Il passaggio citato sopra non compare nella sentenza della Corte, o per lo meno non compare in termini così ampi. I giudici si limitano infatti a dire che la Direttiva Accoglienza “prevede soltanto una categoria di richiedenti asilo, comprendente tutti i cittadini di paesi terzi e gli apolidi che depositano una domanda di asilo. Detta direttiva non contiene alcuna disposizione tale da far ritenere che una domanda di asilo possa considerarsi depositata soltanto se e stata presentata alle autorità dello Stato membro competente ad esaminarla.“
Ci sembra che la Corte abbia voluto attenersi strettamente alla domanda di pronuncia pregiudiziale avanzatale (che aveva ad oggetto la “procedura Dublino”), senza andare oltre.
Ma il ragionamento più ampio dell’Avvocato Generale, a nostro parere, rimane comunque condivisibile.

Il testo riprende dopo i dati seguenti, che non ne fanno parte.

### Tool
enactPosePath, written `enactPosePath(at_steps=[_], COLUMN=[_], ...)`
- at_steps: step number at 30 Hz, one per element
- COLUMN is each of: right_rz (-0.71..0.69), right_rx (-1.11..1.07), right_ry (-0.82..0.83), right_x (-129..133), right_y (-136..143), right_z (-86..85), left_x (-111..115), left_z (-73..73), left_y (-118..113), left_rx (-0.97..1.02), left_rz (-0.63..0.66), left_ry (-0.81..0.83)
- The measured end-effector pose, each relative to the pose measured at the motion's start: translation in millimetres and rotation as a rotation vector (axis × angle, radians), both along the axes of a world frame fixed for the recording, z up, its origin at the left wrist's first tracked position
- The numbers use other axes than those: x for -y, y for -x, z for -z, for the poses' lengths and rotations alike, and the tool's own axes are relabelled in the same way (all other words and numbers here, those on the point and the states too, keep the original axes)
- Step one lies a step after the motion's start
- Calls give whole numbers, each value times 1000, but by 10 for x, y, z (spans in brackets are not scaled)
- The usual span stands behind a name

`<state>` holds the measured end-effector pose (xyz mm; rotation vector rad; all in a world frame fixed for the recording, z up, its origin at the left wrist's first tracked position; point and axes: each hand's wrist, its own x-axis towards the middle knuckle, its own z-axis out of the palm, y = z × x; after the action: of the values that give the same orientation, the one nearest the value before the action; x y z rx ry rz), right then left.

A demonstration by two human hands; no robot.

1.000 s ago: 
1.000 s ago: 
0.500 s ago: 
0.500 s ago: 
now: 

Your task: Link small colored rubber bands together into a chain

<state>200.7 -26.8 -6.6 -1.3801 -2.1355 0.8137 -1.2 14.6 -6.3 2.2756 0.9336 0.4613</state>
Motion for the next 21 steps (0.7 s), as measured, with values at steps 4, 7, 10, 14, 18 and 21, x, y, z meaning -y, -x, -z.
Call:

Ai fini di stabilire da quando il richiedente ha diritto alle condizioni di accoglienza stabilite dalla Direttiva Accoglienza, una domanda di asilo deve ritenersi presentata nel momento in cui il cittadino di un paese terzo dichiara in modo inequivocabile e chiaro, al confine o all’interno del territorio di uno Stato membro, la sua intenzione di chiedere asilo.
Ci sembra importante sottolineare la posizione dell’AG, soprattutto alla luce del fatto che in Italia paiono non infrequenti casi in cui tra la manifestazione “inequivocabile e chiara” da parte dello straniero della volontà di richiedere asilo e la formalizzazione della domanda (con conseguente avvio delle misure di accoglienza) intercorre un tempo significativo.
Si veda a tal proposito molto chiaramente ASGI, Il diritto alla protezione, 2011, dove gli autori peraltro già concludevano che “[i]l fatto che un gran numero di richiedenti asilo siano confinati per settimane o mesi in una condizione di limbo giuridico e vengano impropriamente esclusi dall’accesso alle misure di accoglienza rischia di […] configurare una grave violazione del diritto comunitario” (pag. 116).
Il ragionamento dell’Avvocato Generale in questa causa ci pare un ulteriore argomento a favore di questa tesi.